### RECORD SET
--- --- ---

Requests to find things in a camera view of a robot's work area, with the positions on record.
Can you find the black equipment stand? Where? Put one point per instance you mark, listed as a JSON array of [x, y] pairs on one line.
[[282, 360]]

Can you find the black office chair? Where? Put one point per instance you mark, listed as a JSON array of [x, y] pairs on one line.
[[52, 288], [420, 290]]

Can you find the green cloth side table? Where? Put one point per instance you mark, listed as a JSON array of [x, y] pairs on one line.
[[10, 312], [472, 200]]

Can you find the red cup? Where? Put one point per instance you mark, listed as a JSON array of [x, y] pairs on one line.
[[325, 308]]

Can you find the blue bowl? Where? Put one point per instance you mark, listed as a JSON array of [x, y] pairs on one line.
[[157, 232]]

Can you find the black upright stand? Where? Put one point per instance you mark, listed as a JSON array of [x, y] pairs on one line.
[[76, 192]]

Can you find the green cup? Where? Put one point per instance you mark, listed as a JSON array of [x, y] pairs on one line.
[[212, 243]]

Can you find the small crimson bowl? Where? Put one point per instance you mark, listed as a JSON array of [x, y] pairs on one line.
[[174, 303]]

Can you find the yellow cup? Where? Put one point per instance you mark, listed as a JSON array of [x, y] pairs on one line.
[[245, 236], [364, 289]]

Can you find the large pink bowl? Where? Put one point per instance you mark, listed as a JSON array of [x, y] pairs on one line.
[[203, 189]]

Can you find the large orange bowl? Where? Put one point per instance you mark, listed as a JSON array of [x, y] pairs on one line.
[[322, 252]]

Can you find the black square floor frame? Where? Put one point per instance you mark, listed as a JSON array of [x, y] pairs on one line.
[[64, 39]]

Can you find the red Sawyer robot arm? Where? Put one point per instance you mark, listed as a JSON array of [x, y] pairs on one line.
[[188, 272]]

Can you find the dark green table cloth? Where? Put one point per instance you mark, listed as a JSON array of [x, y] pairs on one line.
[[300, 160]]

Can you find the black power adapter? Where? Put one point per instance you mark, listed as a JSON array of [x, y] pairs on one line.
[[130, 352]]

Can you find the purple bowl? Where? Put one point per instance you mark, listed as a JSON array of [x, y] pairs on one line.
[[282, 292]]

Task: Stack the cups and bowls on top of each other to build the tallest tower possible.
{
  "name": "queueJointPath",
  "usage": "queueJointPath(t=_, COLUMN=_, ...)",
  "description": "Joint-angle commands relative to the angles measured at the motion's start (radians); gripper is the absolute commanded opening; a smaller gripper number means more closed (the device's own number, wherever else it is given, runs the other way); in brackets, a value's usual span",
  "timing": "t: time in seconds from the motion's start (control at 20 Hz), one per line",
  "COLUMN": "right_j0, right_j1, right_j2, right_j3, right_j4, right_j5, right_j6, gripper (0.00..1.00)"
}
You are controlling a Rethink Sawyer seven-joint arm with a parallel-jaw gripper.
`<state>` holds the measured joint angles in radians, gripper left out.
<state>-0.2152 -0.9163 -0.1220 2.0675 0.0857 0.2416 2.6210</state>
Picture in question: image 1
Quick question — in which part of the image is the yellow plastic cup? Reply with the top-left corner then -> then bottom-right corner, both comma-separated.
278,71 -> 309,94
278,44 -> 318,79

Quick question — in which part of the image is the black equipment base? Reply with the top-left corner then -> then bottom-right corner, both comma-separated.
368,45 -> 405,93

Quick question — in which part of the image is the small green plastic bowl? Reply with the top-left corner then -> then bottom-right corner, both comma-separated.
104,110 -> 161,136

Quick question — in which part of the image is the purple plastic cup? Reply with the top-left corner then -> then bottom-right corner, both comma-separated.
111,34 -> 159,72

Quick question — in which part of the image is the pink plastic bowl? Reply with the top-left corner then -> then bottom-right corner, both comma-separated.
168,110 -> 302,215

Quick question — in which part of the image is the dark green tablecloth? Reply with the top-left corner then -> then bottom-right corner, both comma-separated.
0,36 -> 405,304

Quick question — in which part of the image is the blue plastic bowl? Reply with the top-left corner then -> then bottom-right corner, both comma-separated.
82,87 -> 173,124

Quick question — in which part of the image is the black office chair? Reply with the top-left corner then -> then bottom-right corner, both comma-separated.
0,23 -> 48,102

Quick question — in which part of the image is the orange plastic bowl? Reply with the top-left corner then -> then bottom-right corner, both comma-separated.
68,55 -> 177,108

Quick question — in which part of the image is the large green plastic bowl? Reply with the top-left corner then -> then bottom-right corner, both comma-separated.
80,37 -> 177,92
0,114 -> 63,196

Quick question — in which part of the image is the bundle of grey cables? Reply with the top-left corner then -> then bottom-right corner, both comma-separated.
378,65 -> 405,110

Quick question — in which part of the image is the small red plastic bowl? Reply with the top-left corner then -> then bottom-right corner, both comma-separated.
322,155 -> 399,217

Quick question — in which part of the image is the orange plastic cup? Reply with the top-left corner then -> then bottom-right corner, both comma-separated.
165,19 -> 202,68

--- --- ---

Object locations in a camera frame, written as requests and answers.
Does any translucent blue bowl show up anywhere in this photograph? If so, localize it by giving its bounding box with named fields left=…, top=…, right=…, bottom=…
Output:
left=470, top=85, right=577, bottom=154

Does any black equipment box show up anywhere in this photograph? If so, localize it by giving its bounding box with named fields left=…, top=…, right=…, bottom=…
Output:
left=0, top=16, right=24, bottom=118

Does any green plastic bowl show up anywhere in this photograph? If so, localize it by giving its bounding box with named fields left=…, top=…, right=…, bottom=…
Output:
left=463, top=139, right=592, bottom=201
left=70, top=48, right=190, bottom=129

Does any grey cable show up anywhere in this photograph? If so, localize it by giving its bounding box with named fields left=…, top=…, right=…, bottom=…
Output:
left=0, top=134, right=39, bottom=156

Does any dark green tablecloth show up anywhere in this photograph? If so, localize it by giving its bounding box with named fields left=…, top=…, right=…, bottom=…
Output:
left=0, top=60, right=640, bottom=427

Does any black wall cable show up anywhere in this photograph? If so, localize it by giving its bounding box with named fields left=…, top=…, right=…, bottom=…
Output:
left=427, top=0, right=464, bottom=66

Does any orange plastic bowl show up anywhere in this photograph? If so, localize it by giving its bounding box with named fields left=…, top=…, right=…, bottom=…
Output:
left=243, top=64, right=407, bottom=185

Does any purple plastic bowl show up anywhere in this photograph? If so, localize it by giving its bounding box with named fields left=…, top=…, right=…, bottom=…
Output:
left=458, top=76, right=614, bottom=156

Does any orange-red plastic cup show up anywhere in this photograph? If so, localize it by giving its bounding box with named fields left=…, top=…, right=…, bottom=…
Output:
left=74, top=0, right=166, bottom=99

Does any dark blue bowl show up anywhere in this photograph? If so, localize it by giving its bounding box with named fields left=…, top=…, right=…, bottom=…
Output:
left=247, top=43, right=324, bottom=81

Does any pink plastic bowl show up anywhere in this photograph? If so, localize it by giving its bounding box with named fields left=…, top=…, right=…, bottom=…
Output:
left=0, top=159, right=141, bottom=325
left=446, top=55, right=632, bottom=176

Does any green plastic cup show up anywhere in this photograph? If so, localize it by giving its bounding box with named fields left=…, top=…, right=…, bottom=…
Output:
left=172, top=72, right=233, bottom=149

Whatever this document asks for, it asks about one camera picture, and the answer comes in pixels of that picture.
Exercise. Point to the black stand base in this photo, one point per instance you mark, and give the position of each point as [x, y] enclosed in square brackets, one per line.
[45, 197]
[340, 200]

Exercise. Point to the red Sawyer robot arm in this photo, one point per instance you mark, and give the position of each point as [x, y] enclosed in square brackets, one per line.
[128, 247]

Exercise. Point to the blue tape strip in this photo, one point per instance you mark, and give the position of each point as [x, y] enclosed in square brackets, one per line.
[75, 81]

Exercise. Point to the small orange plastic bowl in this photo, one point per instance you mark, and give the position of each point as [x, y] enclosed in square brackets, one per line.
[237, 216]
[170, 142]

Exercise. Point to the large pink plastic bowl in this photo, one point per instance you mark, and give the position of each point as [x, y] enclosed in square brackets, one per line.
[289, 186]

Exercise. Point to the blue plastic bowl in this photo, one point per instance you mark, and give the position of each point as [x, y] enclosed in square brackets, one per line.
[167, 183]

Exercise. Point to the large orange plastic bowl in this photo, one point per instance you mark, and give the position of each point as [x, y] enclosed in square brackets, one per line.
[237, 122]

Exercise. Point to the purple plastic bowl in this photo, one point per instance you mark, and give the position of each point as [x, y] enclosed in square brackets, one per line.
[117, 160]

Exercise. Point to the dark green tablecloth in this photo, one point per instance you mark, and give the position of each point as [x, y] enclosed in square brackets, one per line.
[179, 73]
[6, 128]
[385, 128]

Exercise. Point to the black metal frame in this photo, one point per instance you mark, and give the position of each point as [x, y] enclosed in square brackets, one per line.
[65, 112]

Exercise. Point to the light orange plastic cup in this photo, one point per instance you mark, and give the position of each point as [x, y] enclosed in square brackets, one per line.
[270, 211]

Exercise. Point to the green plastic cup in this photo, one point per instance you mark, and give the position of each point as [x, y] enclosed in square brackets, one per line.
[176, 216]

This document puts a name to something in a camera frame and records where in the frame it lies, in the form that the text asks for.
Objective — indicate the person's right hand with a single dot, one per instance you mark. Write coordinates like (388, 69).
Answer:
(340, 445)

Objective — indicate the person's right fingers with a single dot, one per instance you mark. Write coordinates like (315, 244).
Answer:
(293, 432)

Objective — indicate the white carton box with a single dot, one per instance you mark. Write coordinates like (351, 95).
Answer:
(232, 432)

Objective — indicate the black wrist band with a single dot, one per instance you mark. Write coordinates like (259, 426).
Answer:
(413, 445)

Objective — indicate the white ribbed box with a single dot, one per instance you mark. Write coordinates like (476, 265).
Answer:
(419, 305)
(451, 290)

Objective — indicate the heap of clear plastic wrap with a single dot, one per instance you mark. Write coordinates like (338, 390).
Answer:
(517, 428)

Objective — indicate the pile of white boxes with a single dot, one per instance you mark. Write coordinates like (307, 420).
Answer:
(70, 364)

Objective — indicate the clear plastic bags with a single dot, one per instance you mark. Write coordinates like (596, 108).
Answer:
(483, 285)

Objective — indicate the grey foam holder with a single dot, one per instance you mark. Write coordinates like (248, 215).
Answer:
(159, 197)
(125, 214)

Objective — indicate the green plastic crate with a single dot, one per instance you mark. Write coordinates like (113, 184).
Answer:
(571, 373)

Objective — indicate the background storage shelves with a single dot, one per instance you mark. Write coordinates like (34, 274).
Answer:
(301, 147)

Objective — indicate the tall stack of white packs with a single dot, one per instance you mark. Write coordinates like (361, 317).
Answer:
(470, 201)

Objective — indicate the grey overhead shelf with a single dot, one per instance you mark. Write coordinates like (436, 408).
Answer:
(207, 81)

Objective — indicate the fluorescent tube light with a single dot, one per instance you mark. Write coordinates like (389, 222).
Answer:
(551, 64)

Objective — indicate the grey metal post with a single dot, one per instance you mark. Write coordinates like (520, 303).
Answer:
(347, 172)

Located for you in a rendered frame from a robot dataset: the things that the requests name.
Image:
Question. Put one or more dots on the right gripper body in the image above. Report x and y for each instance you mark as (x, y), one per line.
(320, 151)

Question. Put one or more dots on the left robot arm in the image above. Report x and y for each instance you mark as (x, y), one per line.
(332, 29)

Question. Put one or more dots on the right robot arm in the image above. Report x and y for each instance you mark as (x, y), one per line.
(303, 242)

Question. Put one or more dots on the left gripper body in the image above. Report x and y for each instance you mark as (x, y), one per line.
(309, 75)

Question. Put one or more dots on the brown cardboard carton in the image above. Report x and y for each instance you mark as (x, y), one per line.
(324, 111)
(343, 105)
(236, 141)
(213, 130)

--- --- ---

Whichever lines of the material hold the word "that", find and copy them.

### ANSWER TO THE EXERCISE
Whatever this document asks for, it asks about one camera picture, and the answer comes in pixels of that picture.
This document puts a name to something in a camera frame and records where in the frame it lies, in the form that the text asks for.
Located for you in a rendered frame from a robot dataset: the things that the requests name.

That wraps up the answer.